Ethan stopped swinging once the drones fell back. Their tiny legs scurried out of the way as they climbed through makeshift holes and burrows. A fierce scream boomed from the far corridor and a cluster of spiny legs stuck out of it, attached to a blue and black beast with nine silver eyes and two massive mandibles jutting from its mouth.
“Bring it on!” Ethan shouted.
He charged in headfirst and struck the creature, attempting to cleave through one of her legs, but his sword cracked in two after making contact, and it threw Ethan off guard. He stumbled forward as the spider queen reached down to grab him. Ethan couldn’t react quick enough and fell into her spiny hands. Drat! He couldn’t charge a spell like this, and his weapon was ill equipped to penetrate her thick exoskeleton. Ethan experienced the unsightly sensation of being swallowed completely before his stasis sim logged him off. The gut of the spider queen disappeared into the dark behind his eyelids, and he opened them for the first time in hours. So much for a late night kick.
Once his fine motor movements returned, he pulled off the neural interface and stood up from his desk. Quiet practically permeated his bedroom, except for the whipping chill of a cold night’s air whistling though a cracked open window by his bed. No wonder his skin crawled. It was freezing.

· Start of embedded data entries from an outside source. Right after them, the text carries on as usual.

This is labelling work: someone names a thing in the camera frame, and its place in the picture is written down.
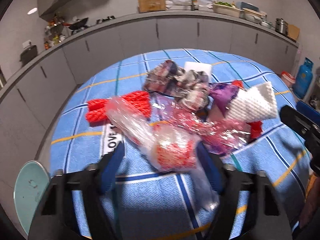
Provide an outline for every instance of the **green vegetable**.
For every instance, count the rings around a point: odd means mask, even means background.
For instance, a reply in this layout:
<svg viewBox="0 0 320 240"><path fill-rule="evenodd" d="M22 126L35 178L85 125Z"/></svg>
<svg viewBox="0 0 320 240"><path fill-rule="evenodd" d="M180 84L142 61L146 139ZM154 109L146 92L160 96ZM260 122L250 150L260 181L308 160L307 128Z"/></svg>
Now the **green vegetable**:
<svg viewBox="0 0 320 240"><path fill-rule="evenodd" d="M232 7L232 5L228 2L216 2L216 4Z"/></svg>

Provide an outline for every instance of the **bucket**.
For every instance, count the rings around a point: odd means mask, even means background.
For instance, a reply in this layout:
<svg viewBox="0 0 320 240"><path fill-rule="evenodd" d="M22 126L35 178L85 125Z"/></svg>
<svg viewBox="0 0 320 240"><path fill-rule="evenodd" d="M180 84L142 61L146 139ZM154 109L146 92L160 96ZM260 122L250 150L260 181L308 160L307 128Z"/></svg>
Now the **bucket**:
<svg viewBox="0 0 320 240"><path fill-rule="evenodd" d="M296 82L296 79L286 71L281 73L281 80L288 88L292 88L293 84Z"/></svg>

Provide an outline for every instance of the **blue plaid tablecloth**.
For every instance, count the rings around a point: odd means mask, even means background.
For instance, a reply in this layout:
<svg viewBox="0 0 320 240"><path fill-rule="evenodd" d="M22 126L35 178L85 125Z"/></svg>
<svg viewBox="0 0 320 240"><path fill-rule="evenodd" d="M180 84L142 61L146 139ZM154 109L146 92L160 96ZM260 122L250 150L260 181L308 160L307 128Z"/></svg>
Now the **blue plaid tablecloth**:
<svg viewBox="0 0 320 240"><path fill-rule="evenodd" d="M83 84L63 110L51 145L51 173L82 170L104 154L106 126L90 126L86 102L140 90L147 71L166 59L179 66L186 61L212 64L212 82L243 80L245 88L271 81L278 108L295 108L292 94L270 69L244 57L196 49L171 49L140 54L107 67ZM153 113L149 122L159 121ZM303 207L309 174L309 156L301 138L279 118L263 122L263 135L225 158L242 171L265 170L283 202L293 226ZM202 239L213 212L198 209L189 174L158 174L133 143L124 140L126 155L113 190L101 198L106 214L120 239ZM242 192L231 238L239 235L248 194ZM74 192L77 220L84 236L90 236L82 196Z"/></svg>

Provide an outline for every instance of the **blue gas tank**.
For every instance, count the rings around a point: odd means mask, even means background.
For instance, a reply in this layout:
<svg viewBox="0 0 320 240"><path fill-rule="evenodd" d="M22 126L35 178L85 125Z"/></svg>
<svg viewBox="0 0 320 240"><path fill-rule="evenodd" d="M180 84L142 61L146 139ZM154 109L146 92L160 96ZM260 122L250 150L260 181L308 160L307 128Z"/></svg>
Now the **blue gas tank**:
<svg viewBox="0 0 320 240"><path fill-rule="evenodd" d="M304 98L312 81L312 67L313 62L306 58L304 64L299 68L296 83L293 86L293 92L300 99Z"/></svg>

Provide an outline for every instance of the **metal bolt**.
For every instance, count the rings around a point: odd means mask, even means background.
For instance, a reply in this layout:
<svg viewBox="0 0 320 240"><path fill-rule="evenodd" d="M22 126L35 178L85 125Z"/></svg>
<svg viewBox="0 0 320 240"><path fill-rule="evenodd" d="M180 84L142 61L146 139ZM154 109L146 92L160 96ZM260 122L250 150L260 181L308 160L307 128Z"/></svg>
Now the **metal bolt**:
<svg viewBox="0 0 320 240"><path fill-rule="evenodd" d="M266 172L265 171L257 171L257 175L260 177L266 177Z"/></svg>
<svg viewBox="0 0 320 240"><path fill-rule="evenodd" d="M56 171L54 172L54 175L55 175L55 176L62 176L62 175L63 175L63 170L56 170Z"/></svg>
<svg viewBox="0 0 320 240"><path fill-rule="evenodd" d="M98 165L96 163L90 163L85 169L87 171L96 170L98 168Z"/></svg>
<svg viewBox="0 0 320 240"><path fill-rule="evenodd" d="M232 164L225 164L223 165L223 167L227 170L227 171L235 171L237 168L232 165Z"/></svg>

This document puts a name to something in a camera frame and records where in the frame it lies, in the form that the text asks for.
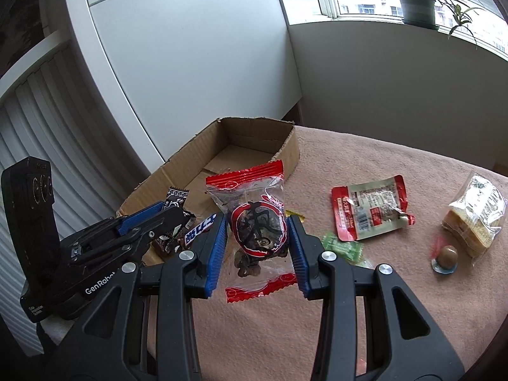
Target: window sill
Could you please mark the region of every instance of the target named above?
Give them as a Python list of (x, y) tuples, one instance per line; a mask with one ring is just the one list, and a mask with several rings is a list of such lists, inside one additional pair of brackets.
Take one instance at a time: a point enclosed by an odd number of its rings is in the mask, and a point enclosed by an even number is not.
[[(292, 18), (290, 21), (290, 25), (296, 25), (296, 24), (302, 24), (302, 23), (318, 23), (318, 22), (326, 22), (326, 21), (374, 21), (374, 22), (380, 22), (380, 23), (393, 23), (393, 24), (404, 24), (402, 22), (402, 19), (399, 17), (391, 17), (391, 16), (372, 16), (369, 14), (361, 14), (361, 15), (355, 15), (355, 14), (343, 14), (339, 18), (329, 18), (324, 15), (313, 15), (308, 16), (306, 18), (300, 18), (299, 21), (294, 21), (295, 18)], [(439, 33), (442, 34), (449, 34), (450, 28), (445, 26), (439, 26)], [(461, 31), (455, 31), (451, 37), (454, 38), (460, 38), (461, 40), (466, 40), (467, 42), (471, 44), (475, 44), (473, 37), (471, 37), (469, 34), (463, 33)], [(478, 47), (481, 47), (482, 49), (488, 50), (489, 52), (499, 56), (503, 60), (508, 61), (508, 54), (503, 53), (501, 50), (498, 50), (493, 45), (490, 45), (482, 40), (477, 40)]]

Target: camera lens
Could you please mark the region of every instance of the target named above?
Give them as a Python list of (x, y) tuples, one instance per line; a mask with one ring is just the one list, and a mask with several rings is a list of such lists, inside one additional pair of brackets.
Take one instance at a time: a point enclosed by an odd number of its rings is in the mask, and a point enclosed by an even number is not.
[(41, 189), (42, 189), (42, 199), (44, 199), (44, 202), (46, 202), (49, 198), (48, 178), (44, 175), (41, 176)]
[(41, 186), (37, 179), (34, 178), (34, 183), (32, 184), (32, 189), (34, 192), (35, 203), (39, 203), (41, 201)]
[(53, 182), (51, 176), (48, 176), (48, 196), (53, 196)]

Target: green candy
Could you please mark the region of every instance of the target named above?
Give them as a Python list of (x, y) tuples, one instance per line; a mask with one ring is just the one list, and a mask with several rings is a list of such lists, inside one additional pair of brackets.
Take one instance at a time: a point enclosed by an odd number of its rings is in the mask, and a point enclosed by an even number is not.
[(342, 242), (333, 233), (328, 232), (321, 239), (326, 251), (335, 252), (347, 261), (357, 264), (362, 259), (363, 243), (358, 241)]

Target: cardboard box
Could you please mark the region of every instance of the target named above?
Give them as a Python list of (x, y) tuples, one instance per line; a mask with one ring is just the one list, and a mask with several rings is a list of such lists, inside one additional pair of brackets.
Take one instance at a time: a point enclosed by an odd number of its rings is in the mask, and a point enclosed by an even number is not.
[[(184, 207), (193, 212), (200, 222), (219, 211), (206, 194), (207, 176), (281, 159), (284, 178), (287, 179), (299, 158), (293, 123), (267, 118), (217, 119), (141, 183), (125, 200), (117, 215), (130, 215), (163, 201), (168, 189), (174, 186), (190, 190)], [(162, 262), (152, 248), (143, 261), (146, 264)]]

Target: red stripe
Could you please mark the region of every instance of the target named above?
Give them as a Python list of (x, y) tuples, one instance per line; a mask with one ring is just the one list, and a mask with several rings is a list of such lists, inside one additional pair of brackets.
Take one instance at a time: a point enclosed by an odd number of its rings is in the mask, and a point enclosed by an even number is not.
[(266, 177), (284, 178), (284, 167), (282, 160), (276, 160), (250, 169), (231, 171), (221, 175), (208, 176), (207, 186), (215, 186), (219, 189), (233, 189), (242, 183), (251, 182), (255, 179)]
[(229, 287), (225, 289), (225, 294), (229, 302), (245, 301), (254, 297), (263, 297), (278, 291), (286, 286), (296, 284), (296, 276), (294, 273), (280, 275), (277, 278), (268, 281), (268, 283), (257, 291), (247, 291), (242, 288)]
[(399, 194), (400, 209), (402, 212), (405, 212), (407, 209), (406, 185), (404, 184), (404, 179), (401, 175), (395, 176), (394, 179), (395, 185), (397, 186), (397, 193)]
[[(340, 217), (339, 205), (342, 208), (346, 224), (342, 222), (342, 218)], [(340, 186), (332, 189), (332, 206), (335, 216), (335, 227), (337, 228), (337, 236), (339, 236), (339, 239), (345, 242), (356, 241), (358, 236), (352, 216), (352, 208), (349, 204), (349, 189), (347, 189), (347, 186)]]

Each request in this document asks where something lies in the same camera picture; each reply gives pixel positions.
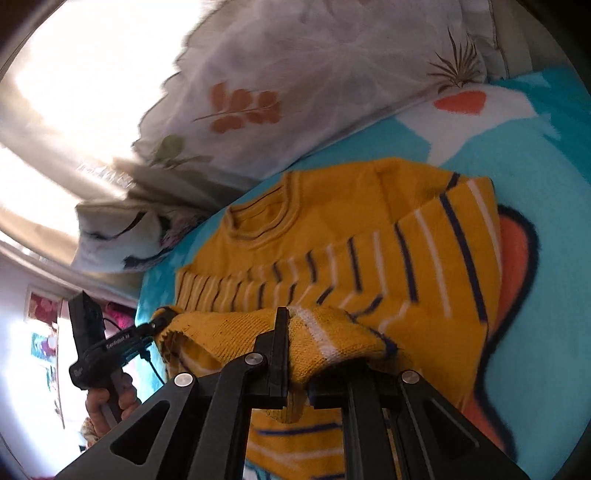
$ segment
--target black metal bracket
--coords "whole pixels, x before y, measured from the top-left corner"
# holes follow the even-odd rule
[[[287,405],[289,312],[220,373],[166,383],[56,480],[239,480],[253,408]],[[365,361],[309,383],[314,408],[341,408],[348,480],[528,480],[414,371],[397,377]]]
[[[528,480],[423,377],[365,362],[341,364],[309,385],[314,408],[341,408],[348,480]]]
[[[288,321],[277,309],[275,329],[220,373],[177,375],[56,480],[241,479],[252,409],[287,405]]]

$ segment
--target silver screw
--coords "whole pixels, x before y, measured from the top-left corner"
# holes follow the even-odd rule
[[[402,381],[404,383],[414,385],[415,383],[418,383],[419,380],[421,380],[421,377],[414,370],[406,370],[402,373]]]
[[[191,374],[178,374],[176,377],[174,377],[174,384],[177,387],[188,387],[192,383],[193,376]]]
[[[262,362],[262,355],[260,353],[249,353],[244,361],[248,365],[258,365]]]

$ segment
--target sweater neckline
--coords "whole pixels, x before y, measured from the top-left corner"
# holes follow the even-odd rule
[[[277,184],[256,199],[229,206],[220,226],[227,239],[243,247],[254,248],[285,233],[295,221],[300,208],[299,183],[300,172],[286,172]],[[255,229],[241,225],[243,220],[256,216],[278,201],[281,202],[280,209],[269,222]]]

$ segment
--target turquoise blanket
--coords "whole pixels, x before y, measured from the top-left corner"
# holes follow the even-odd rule
[[[484,100],[472,94],[469,106],[439,100],[433,103],[434,115],[472,117],[451,132],[443,121],[425,128],[417,114],[404,112],[291,169],[383,157],[429,161],[469,176],[491,177],[499,203],[533,223],[540,242],[537,274],[491,357],[485,388],[514,438],[518,464],[532,480],[546,480],[561,467],[591,419],[591,98],[575,75],[562,69],[496,85],[513,91],[516,101],[510,113],[495,113],[492,91]],[[501,89],[496,92],[502,95]],[[479,124],[484,114],[496,115],[496,120]],[[257,197],[277,179],[264,181],[239,202]],[[175,270],[193,259],[222,214],[193,231],[147,272],[137,323],[174,301]],[[146,398],[159,385],[149,366],[138,367],[139,393]],[[254,468],[247,476],[265,478]]]

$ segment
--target yellow striped sweater
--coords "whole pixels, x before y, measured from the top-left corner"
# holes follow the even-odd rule
[[[178,272],[176,306],[197,313],[179,315],[159,347],[170,375],[215,372],[272,328],[275,307],[289,305],[305,326],[290,326],[290,359],[301,363],[296,391],[316,371],[313,358],[327,365],[334,351],[341,360],[353,341],[364,356],[397,352],[395,369],[416,369],[461,408],[500,283],[489,179],[395,158],[294,171],[229,207]],[[296,423],[253,412],[247,457],[285,479],[337,478],[339,411],[302,410],[294,399]]]

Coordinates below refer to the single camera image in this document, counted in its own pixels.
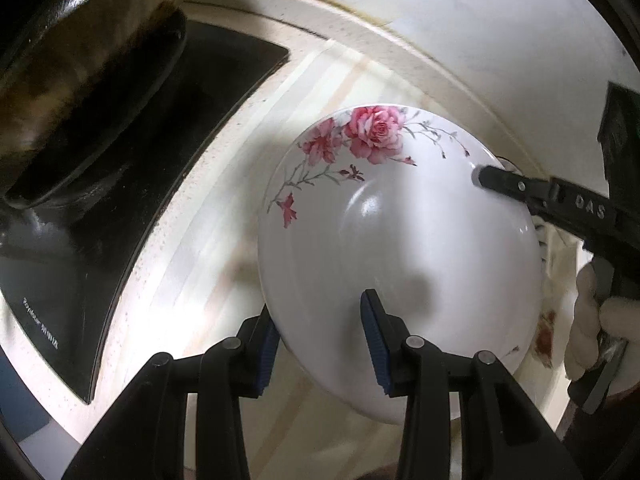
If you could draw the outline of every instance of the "finger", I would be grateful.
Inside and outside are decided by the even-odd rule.
[[[575,361],[585,370],[591,368],[598,359],[598,340],[588,337],[574,323],[569,330],[569,343]]]
[[[600,309],[600,323],[613,336],[640,342],[640,301],[609,298]]]
[[[578,295],[593,298],[596,294],[597,286],[596,272],[591,264],[586,264],[580,269],[575,277],[575,286],[578,289]]]
[[[574,353],[571,351],[569,345],[567,345],[564,350],[564,371],[566,376],[572,381],[577,381],[584,374],[584,368],[576,362]]]
[[[596,338],[600,331],[600,309],[593,296],[578,295],[574,306],[574,324],[584,335]]]

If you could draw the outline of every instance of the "floral plate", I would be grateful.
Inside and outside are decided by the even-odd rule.
[[[538,242],[523,205],[472,183],[487,164],[500,166],[450,121],[370,105],[313,124],[271,177],[258,230],[267,306],[306,371],[365,415],[401,424],[405,406],[376,383],[360,325],[366,288],[445,352],[488,349],[511,372],[526,354]]]

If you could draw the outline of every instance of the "floral decoration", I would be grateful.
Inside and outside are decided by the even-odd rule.
[[[338,186],[347,180],[364,182],[365,174],[355,164],[340,170],[333,169],[335,157],[342,148],[348,148],[355,158],[364,158],[369,164],[384,164],[391,160],[417,166],[410,155],[401,155],[403,136],[409,134],[414,139],[424,136],[430,140],[440,150],[442,158],[447,158],[442,145],[443,139],[446,138],[457,144],[465,156],[470,155],[458,140],[457,132],[435,128],[431,121],[414,121],[420,110],[416,110],[407,120],[407,111],[407,108],[385,105],[358,107],[349,113],[346,120],[337,121],[335,118],[329,118],[316,124],[298,144],[305,158],[288,176],[285,170],[284,182],[269,202],[267,213],[274,204],[279,206],[284,218],[284,227],[287,228],[297,219],[297,213],[291,208],[294,203],[292,188],[302,191],[304,185],[315,186],[318,180],[331,180]],[[321,160],[326,163],[324,170],[315,170],[314,167]],[[282,199],[281,196],[286,190],[289,190],[289,194]]]

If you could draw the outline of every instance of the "silver rivet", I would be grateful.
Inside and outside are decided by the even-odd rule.
[[[422,348],[424,346],[424,339],[419,335],[411,335],[405,340],[405,343],[409,348]]]
[[[486,365],[492,365],[495,363],[495,355],[493,352],[489,352],[488,350],[481,350],[478,352],[478,359],[480,359],[481,363]]]
[[[242,341],[240,341],[237,337],[227,337],[222,341],[223,348],[227,350],[235,350],[236,348],[240,348]]]

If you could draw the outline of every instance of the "induction cooktop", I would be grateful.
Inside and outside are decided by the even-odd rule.
[[[287,57],[276,44],[187,21],[164,83],[79,176],[38,205],[0,204],[2,294],[84,402],[94,397],[111,316],[154,223],[217,131]],[[49,169],[65,164],[64,146],[49,153],[57,153]]]

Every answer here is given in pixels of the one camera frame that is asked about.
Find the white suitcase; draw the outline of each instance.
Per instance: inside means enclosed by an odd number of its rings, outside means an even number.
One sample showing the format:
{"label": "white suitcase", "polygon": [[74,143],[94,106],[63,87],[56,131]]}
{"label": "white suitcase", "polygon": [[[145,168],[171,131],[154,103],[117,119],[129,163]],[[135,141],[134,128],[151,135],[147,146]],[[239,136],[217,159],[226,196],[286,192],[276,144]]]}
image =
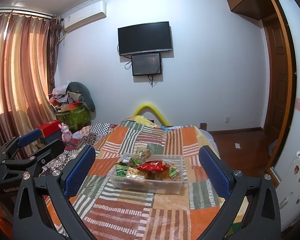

Ethan walked over and reached across his bed to shut it, but the window made a creak that sounded like spider queen herself. He stopped. Visions cropped up, realistic imagery, and he lost control of himself as he spiraled backwards into his game. Ethan’s body planted itself inside the cave in a glitch-filled puzzle pieced together from his fragmented memories. It was as if his mind laid frozen in an oil painting of his world. He couldn’t move. He couldn’t speak. Nothing … for fifteen hours.
Ethan woke up in a cold sweat, his body lurched over his bed with the window still cracked open. However, this time, the sun hung high, and the air carried an aroma of morning dew and flowers. He glanced over at his clock the moment he could lift his head to check the time. 9:36am, it read. Barely enough time to shower and pack his books before heading to class. A hundred and one thoughts that are more important could have run through his mind, but they didn’t. Go to class first, he told himself. He could see a doctor afterwards. It was nothing. A temporary relapse due to his emotional state. Ethan left his room and packed his bags.